* _What you should do_:
Which lines belong in your copy? Those from the start of the data through the line with "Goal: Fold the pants", exactly as written, without any pictures.

(Dataset entries)
%%
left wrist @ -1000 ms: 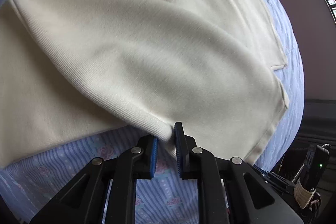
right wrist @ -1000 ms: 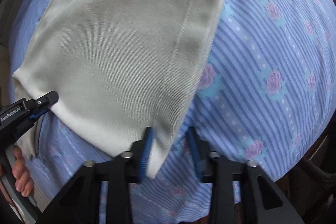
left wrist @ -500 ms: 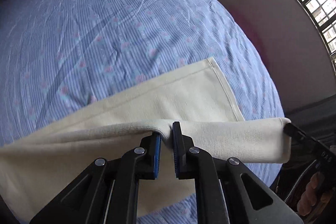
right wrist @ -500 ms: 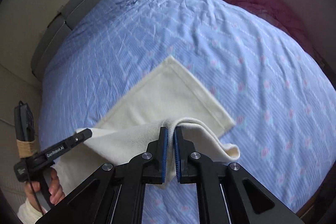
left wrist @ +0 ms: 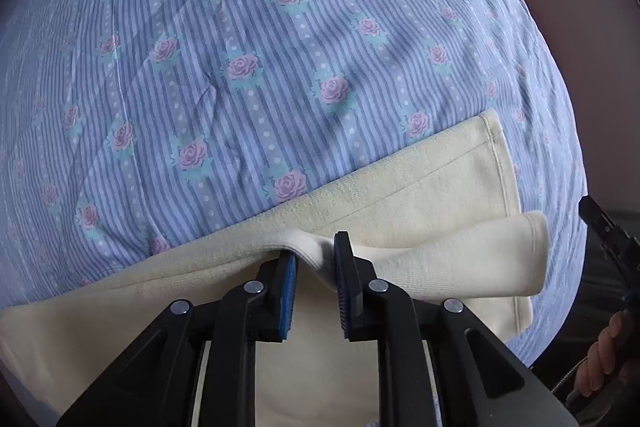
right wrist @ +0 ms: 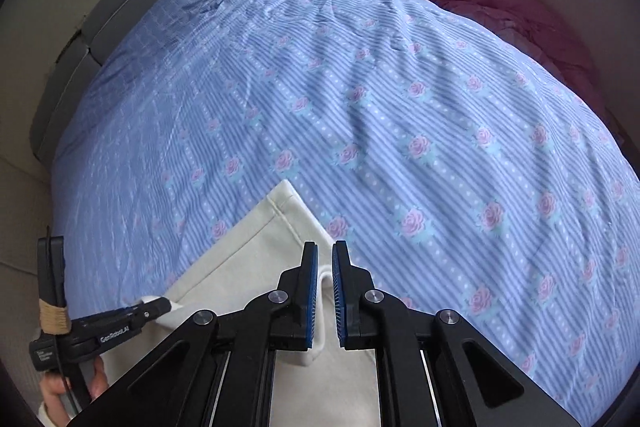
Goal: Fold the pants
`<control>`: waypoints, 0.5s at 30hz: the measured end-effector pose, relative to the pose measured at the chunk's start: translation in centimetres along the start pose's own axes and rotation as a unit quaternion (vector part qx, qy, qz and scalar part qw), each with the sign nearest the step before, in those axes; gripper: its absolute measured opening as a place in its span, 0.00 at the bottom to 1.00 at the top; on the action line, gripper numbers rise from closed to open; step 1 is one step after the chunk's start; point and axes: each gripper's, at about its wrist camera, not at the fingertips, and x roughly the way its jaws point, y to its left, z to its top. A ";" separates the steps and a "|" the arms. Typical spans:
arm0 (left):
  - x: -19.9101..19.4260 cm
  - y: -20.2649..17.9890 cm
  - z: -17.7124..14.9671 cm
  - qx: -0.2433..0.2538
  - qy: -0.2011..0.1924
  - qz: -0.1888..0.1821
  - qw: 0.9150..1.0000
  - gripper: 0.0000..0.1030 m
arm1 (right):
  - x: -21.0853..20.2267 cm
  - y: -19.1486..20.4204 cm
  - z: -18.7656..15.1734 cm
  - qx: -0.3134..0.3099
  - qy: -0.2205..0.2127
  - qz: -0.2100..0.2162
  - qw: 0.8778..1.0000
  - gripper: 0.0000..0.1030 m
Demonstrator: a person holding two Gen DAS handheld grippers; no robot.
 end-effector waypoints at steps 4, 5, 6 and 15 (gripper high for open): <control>-2.5 0.5 0.9 -0.036 -0.036 -0.053 0.997 0.55 | -1.6 -1.5 -0.5 -0.002 -0.023 -0.026 0.999 0.35; -3.8 0.1 1.2 -0.029 -0.067 -0.044 0.996 0.60 | -2.2 -1.7 -1.1 -0.005 -0.031 -0.034 0.999 0.39; -5.1 -0.6 1.4 -0.013 -0.090 -0.030 0.995 0.66 | -2.6 -1.9 -1.5 -0.011 -0.035 -0.039 0.999 0.39; -3.3 -13.0 -2.2 0.378 -0.140 0.116 0.908 0.71 | -4.8 -4.1 -7.9 -0.008 -0.026 -0.044 0.999 0.39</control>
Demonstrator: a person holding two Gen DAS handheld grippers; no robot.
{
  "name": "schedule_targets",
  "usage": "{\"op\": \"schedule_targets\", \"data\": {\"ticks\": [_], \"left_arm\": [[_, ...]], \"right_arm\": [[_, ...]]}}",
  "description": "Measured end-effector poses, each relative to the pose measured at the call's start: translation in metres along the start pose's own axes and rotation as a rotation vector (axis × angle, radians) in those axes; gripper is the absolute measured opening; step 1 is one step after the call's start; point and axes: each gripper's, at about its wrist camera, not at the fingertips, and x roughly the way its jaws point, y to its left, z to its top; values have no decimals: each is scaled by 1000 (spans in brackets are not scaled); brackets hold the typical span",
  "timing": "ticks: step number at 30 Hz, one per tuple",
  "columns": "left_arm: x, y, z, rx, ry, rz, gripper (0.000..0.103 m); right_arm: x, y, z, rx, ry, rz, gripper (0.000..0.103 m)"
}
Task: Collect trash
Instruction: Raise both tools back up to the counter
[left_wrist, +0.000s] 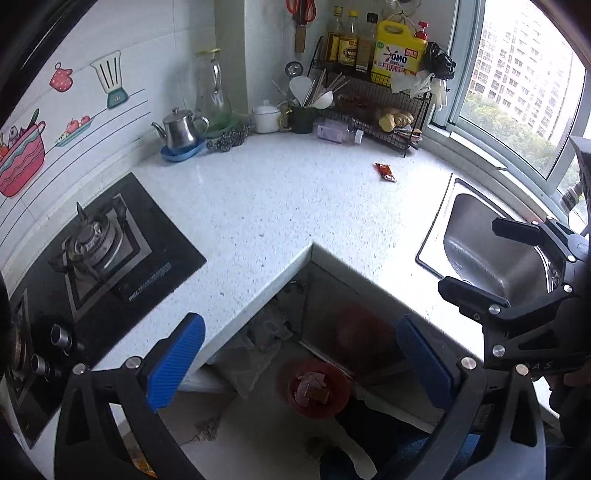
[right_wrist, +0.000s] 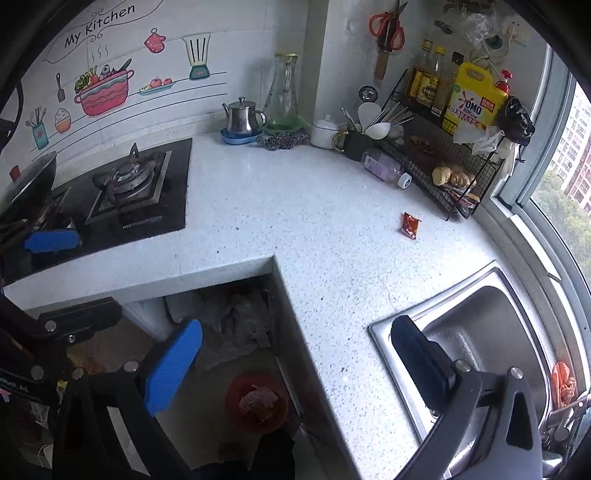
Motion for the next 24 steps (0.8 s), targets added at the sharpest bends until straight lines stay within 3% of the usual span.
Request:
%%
* _Answer area_:
left wrist @ -1000 ms: 
right wrist @ -1000 ms: 
left wrist @ -500 ms: 
right wrist @ -500 ms: 
left wrist @ +0 ms: 
right wrist @ +0 ms: 
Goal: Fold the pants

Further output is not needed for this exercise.